/learning-to-configure-separators

[NeurIPS 2023] Learning to Configure Separators in Branch-and-Cut

Primary LanguagePythonMIT LicenseMIT

Learning to Configure Separators in Branch-and-Cut

This directory is the official implementation for our NeurIPS 2023 paper Learning to Configure Separators in Branch-and-Cut.
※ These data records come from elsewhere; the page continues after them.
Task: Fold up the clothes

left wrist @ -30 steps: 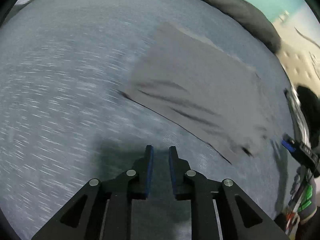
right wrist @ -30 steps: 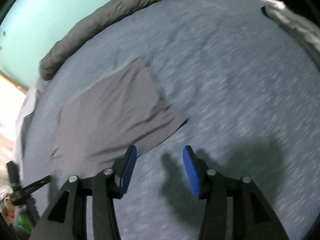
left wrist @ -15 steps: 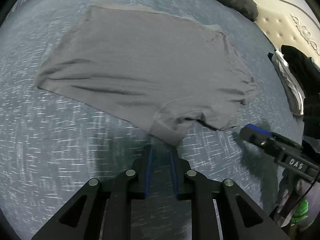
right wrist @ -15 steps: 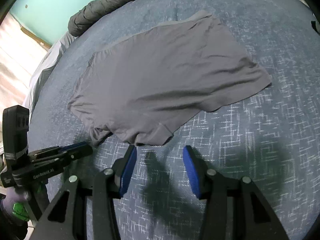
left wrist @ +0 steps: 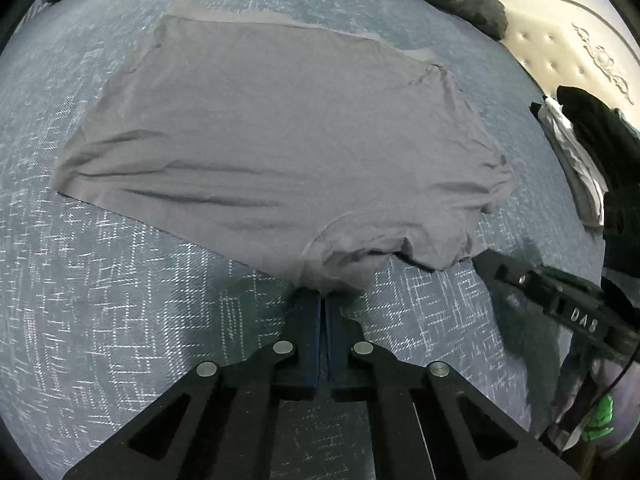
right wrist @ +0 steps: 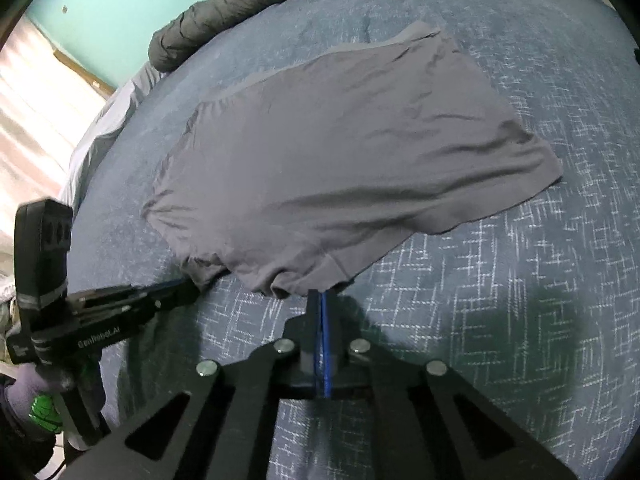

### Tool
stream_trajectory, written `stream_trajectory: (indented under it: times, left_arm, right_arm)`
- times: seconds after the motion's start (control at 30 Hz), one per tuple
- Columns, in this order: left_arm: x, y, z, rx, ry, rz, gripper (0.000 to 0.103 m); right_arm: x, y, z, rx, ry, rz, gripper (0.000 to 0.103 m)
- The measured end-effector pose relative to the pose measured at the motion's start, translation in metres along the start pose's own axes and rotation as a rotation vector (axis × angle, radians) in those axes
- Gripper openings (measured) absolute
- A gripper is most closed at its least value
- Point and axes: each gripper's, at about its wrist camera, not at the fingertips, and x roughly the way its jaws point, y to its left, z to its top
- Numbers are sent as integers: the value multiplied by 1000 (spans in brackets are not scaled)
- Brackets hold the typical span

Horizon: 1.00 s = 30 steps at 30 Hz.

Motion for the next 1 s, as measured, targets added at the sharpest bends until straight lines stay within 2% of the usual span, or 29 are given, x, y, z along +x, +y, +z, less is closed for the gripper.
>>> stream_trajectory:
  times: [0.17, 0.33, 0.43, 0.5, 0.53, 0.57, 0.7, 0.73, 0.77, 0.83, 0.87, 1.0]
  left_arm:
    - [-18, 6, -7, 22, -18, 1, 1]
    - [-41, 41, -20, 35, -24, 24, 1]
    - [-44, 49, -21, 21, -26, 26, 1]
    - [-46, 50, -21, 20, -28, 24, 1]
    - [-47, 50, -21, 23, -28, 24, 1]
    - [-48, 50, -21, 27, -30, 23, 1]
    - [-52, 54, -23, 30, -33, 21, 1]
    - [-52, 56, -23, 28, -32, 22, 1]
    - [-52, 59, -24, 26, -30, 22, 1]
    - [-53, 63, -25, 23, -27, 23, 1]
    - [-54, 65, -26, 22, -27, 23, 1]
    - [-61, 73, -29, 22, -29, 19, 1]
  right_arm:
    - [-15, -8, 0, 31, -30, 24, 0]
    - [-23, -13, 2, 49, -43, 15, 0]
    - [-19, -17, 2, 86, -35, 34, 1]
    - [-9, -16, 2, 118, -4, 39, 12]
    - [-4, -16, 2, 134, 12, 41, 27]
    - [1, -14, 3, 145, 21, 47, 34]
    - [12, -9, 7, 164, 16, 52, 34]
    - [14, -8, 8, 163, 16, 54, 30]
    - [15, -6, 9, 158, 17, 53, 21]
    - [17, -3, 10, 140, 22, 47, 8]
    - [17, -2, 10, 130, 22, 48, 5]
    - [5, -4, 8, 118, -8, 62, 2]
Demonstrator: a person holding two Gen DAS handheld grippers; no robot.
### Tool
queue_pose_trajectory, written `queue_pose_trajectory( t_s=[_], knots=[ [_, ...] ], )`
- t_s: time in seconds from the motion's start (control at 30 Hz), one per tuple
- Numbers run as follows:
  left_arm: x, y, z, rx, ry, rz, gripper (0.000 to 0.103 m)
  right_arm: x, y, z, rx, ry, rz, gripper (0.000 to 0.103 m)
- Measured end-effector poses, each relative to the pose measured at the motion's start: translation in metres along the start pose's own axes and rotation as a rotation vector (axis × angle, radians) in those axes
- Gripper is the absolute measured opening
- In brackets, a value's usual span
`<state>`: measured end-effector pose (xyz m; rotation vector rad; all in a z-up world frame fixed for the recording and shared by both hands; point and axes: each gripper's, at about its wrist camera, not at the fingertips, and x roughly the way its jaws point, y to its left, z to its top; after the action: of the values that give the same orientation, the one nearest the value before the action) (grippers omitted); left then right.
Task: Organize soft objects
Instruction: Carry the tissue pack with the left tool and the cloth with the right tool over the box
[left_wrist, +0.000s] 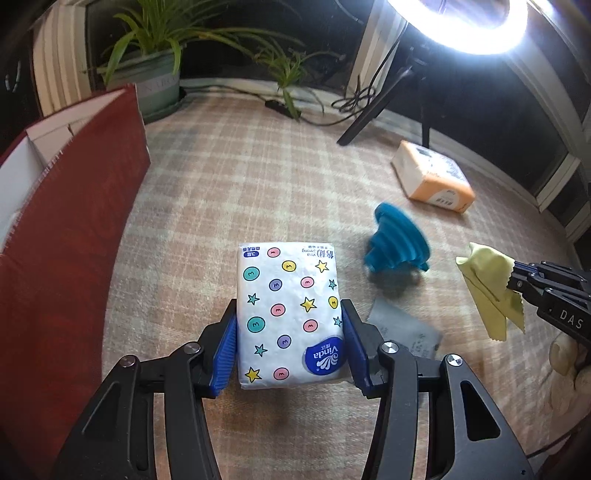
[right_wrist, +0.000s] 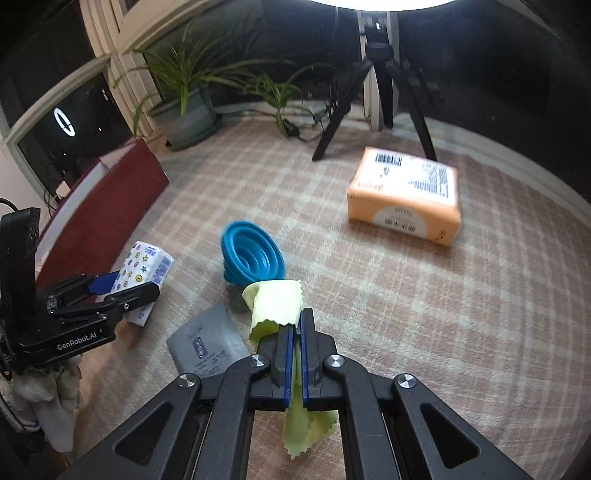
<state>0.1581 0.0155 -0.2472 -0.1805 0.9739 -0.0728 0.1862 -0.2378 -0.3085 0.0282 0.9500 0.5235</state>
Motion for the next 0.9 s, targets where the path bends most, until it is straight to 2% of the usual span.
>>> queue_pose_trajectory(
  t_s=[0.17, 0.43, 0.9],
  knots=[
    [-0.023, -0.003, 0.006, 0.002, -0.044, -0.026, 0.05, -0.022, 0.017, 0.012, -0.041, -0.051, -0.005, 0.003],
    [-0.074, 0.001, 0.015, 0.019, -0.123, -0.053, 0.05, -0.054, 0.071, 0.036, -0.156, -0.135, -0.019, 0.003],
    [-0.152, 0.05, 0.015, -0.002, -0.229, -0.021, 0.05, -0.077, 0.166, 0.066, -0.298, -0.211, 0.018, 0.003]
  ],
)
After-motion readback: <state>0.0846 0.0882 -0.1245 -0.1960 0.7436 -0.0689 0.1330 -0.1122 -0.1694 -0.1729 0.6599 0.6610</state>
This README file provides instructions on environment setup, data collection, restricted configuration space construction, model training and testing.

Relevant Links

You may find this project at: Project Website, arXiv, OpenReview.

@inproceedings{li2023learning,
title={Learning to Configure Separators in Branch-and-Cut},
author={Sirui Li and Wenbin Ouyang and Max B. Paulus and Cathy Wu},
booktitle={Thirty-seventh Conference on Neural Information Processing Systems},
year={2023},
url={https://openreview.net/forum?id=gf5xJVQS5p}
}

Environment Setup

Our implementation uses python 3.8.13 and Pytorch 1.9.0. The other package dependencies are listed in requirement.txt and can be installed with the following command:

pip install -r requirements.txt

Beside the listed python packages, we also use a custom version of the SCIP solver (v7.0.2) and the PySCIPOpt interface (v3.3.0), kindly provided by the authors of [1], that allows activating and deactivating separators at intermediate separation rounds during each solve (see Appendix A.6.3 for details). We are informed that the authors of [1] will make the code publicly available soon. The SCIP and PySCIPOpt plug-in follows a similar design to the one found at https://github.com/avrech/learning2cut, which is publicly available.

[1] Paulus, Max B., et al. "Learning to cut by looking ahead: Cutting plane selection via imitation learning." International conference on machine learning. PMLR, 2022.

Data Collection

We provide code for data generation in the ./data_generation folder for Tang et al. [2] and Ecole [3] benchmarks. We also provide download instructions and data filtering code for real-world large-scale benchmarks (NNV, MIPLIB, Load Balancing). The collected data are stored in the ./data folder.

Generating instances from Tang et al. and Ecole

One can generate the data simply by:

cd data_generation
python generate_tang.py
python generate_ecole.py

The default save directory is ./data, and can be changed by specifying the --path_to_data_dir argument of two programs. One can refer to [2] and [3] for changing MILP parameters. We do not filter instances from Tange et al. and Ecole.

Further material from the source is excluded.